Era evidente su confianza tanto en su juicio estético y de connaisseurs como en su juicio histórico e interpretativo del arte del Greco, hecho que arrastró a Marañón a oponerse en sus escritos a los de otro de sus contemporáneos más admirados: José Ortega y Gasset. Don Gregorio no aceptaba su teoría de la profunda artificiosidad del Greco, que se plasmaba en sus acrobáticas composiciones y en sus descoyuntamientos anatómicos, en sus formas formalizadas de intelectual y no solo naturales y objetivas. Juzgándola como «interpretación retórica» e intelectualística, Marañón no obstante concedía que el Greco había sido «el intelectual por excelencia», aunque entrara en contradicción con su teoría del candiota como juglar mariano que se lanzaba a la expresión de su «espiritualidad nativa, de religiosidad de Tierra Santa», alejado de «las discusiones de los teólogos y los concilios» o de las reflexiones de filósofos y fisiólogos.

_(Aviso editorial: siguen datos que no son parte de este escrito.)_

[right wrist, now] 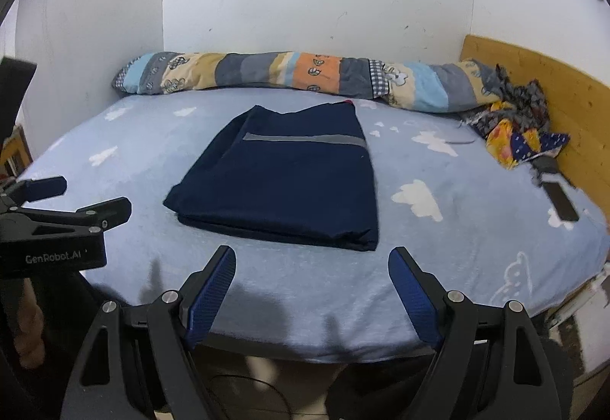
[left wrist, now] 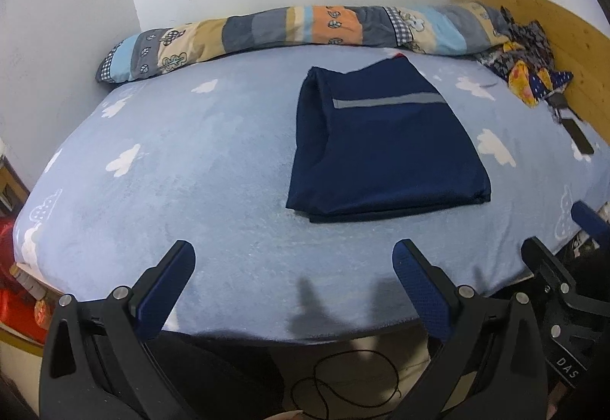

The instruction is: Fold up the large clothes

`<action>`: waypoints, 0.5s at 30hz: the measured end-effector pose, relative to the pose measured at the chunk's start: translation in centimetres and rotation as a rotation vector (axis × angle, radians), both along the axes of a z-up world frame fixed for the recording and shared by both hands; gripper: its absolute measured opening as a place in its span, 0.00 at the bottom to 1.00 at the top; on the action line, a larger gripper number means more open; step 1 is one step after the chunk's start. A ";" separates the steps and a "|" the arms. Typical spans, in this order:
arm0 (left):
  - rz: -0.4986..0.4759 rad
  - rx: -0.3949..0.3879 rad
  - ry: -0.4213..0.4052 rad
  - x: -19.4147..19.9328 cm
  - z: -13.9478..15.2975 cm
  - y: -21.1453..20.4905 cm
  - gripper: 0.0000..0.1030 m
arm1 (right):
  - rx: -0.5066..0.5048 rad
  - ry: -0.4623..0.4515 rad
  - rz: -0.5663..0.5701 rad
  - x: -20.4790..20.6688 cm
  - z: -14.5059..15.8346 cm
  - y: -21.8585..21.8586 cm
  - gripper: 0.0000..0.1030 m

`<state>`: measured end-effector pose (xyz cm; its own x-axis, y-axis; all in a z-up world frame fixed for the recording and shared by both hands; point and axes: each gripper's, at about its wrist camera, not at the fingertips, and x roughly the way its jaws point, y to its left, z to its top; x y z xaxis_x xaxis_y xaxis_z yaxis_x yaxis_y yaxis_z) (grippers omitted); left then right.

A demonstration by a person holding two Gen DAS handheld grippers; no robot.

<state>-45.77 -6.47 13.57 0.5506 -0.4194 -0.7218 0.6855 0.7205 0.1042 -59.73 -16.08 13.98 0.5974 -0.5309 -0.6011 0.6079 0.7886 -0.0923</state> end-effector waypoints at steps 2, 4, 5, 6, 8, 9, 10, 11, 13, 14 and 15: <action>-0.003 0.011 -0.014 -0.2 0.0 -0.1 1.00 | -0.004 0.005 -0.004 0.1 -0.1 -0.1 0.82; -0.006 0.018 -0.026 -0.4 0.0 -0.2 1.00 | 0.009 0.019 -0.017 0.2 -0.3 -0.4 0.82; -0.010 0.023 -0.031 -0.6 0.0 -0.3 1.00 | 0.018 0.019 -0.021 0.1 -0.4 -0.6 0.82; -0.013 0.025 -0.032 -0.6 -0.1 -0.3 1.00 | 0.020 0.022 -0.032 0.1 -0.4 -0.8 0.82; -0.025 0.030 -0.030 -0.7 -0.2 -0.3 1.00 | 0.025 0.024 -0.036 0.1 -0.5 -1.0 0.82; -0.028 0.032 -0.030 -0.7 -0.2 -0.4 1.00 | 0.026 0.025 -0.035 0.1 -0.5 -0.9 0.82; -0.029 0.037 -0.032 -0.7 -0.3 -0.4 1.00 | 0.020 0.032 -0.038 0.1 -0.6 -0.9 0.82; -0.031 0.041 -0.031 -0.7 -0.4 -0.4 1.00 | 0.020 0.034 -0.038 0.2 -0.6 -0.9 0.82; -0.031 0.046 -0.025 -0.7 -0.5 -0.5 1.00 | 0.022 0.036 -0.035 0.2 -0.6 -0.8 0.82; -0.032 0.046 -0.022 -0.6 -0.5 -0.6 1.00 | 0.020 0.038 -0.037 0.2 -0.6 -0.8 0.82; -0.034 0.047 -0.018 -0.5 -0.6 -0.6 1.00 | 0.021 0.037 -0.039 0.2 -0.6 -0.8 0.82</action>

Toledo se constituía además para Marañón como un espacio ideal, paradigma de la concordia procedente del pasado y, en consecuencia, ejemplo para la reconciliación en el presente. La voluntad regeneracionista del Marañón de la posguerra y la dictadura incidía en una reconstrucción del pretérito toledano como ejemplo de convivencia entre religiones —cristiana, musulmana, hebrea y más tardíamente de cristianos viejos, moriscos y cristianos nuevos, que testimoniaba tanto su wishful thinking como su voluntad de denuncia de la —infalsable— falsedad del odio pasado y, por lo tanto, la posibilidad de redimirse en el presente.

En cierto sentido, Marañón pretendía hacer tanto política como, en menor medida, historia.